● Exercise requirements
Beneath this instruction is a listing. Transcribe from it only the stretch from the line with "black base rail: x=351 y=325 stays put" through the line with "apart (each 367x275", both end lines included, exactly as written.
[Start of Attachment]
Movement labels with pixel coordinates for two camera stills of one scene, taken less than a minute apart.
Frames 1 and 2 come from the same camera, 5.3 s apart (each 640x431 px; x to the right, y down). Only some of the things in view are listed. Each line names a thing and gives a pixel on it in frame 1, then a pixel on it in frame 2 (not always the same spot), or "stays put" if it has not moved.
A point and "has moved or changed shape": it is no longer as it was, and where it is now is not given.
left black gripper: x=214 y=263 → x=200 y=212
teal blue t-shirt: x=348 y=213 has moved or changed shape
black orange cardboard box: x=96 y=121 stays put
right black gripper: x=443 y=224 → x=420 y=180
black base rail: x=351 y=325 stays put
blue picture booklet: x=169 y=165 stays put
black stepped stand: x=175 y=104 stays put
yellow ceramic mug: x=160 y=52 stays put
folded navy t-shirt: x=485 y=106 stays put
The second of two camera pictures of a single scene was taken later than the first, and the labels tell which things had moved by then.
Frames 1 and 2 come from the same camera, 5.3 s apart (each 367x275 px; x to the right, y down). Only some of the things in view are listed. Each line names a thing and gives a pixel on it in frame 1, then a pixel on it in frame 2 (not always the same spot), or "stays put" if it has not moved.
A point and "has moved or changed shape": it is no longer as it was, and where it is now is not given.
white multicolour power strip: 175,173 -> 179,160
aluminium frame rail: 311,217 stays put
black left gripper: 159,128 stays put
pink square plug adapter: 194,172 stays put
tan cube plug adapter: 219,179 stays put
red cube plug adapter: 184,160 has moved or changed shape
[End of Attachment]
● Response
black base rail: x=351 y=325 stays put
blue picture booklet: x=169 y=165 stays put
black stepped stand: x=175 y=104 stays put
yellow ceramic mug: x=160 y=52 stays put
folded navy t-shirt: x=485 y=106 stays put
The second of two camera pictures of a single scene was taken later than the first, and the labels tell which things had moved by then.
Frames 1 and 2 come from the same camera, 5.3 s apart (each 367x275 px; x to the right, y down). Only some of the things in view are listed. Each line names a thing and gives a pixel on it in frame 1, then a pixel on it in frame 2 (not always the same spot), or "stays put" if it has not moved.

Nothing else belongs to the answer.